* _What is needed_: The response should repeat word for word every line below from the one with "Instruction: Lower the" to the one with "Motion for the", inclusive, and nothing else; leave pictures out.

* _Available data_:
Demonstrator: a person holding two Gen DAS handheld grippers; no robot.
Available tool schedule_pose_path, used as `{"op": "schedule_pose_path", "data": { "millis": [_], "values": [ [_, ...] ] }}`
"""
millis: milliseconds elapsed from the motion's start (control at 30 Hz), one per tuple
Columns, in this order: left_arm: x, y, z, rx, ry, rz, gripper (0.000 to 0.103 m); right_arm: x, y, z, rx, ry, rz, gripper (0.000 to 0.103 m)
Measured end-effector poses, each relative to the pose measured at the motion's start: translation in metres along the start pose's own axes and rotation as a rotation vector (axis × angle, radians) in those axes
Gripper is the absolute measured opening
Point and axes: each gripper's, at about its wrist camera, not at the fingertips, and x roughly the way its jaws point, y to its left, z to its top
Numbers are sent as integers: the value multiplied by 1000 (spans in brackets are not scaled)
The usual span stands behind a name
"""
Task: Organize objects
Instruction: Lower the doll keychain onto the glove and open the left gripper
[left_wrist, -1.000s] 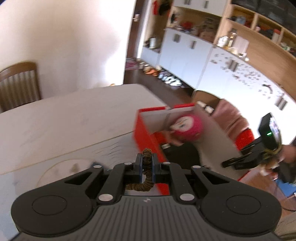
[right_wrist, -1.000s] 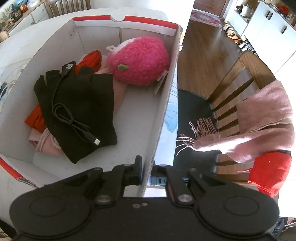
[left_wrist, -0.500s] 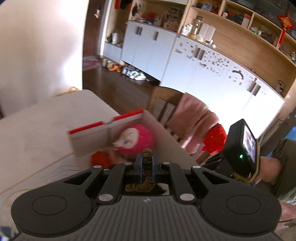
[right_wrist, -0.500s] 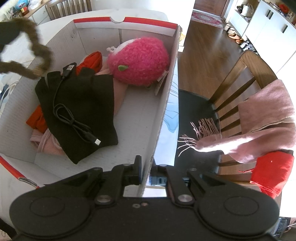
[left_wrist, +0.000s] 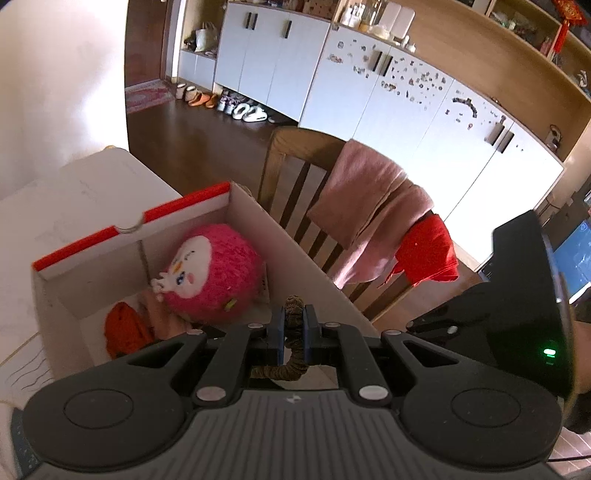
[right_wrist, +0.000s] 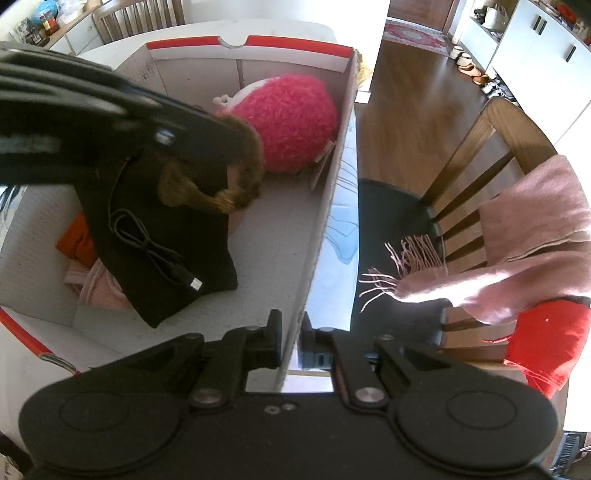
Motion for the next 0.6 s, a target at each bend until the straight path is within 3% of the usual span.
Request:
{"op": "schedule_pose_path", "data": {
  "millis": [200, 600],
  "values": [
    [29, 4, -2, 3, 54, 52, 8, 0, -2, 0, 7, -1, 10, 7],
    [63, 6, -17, -3, 154, 82, 8, 1, -3, 1, -11, 8, 26, 8]
  ]
}}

* _Exercise result_:
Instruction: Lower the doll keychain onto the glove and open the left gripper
[left_wrist, -1.000s] 
[right_wrist, -1.000s] 
[left_wrist, -0.500s] 
[right_wrist, -0.500s] 
[left_wrist, +0.000s] 
[right_wrist, +0.000s] 
Motion for the next 0.6 s, a target at each bend until the straight path is within 3% of the usual span.

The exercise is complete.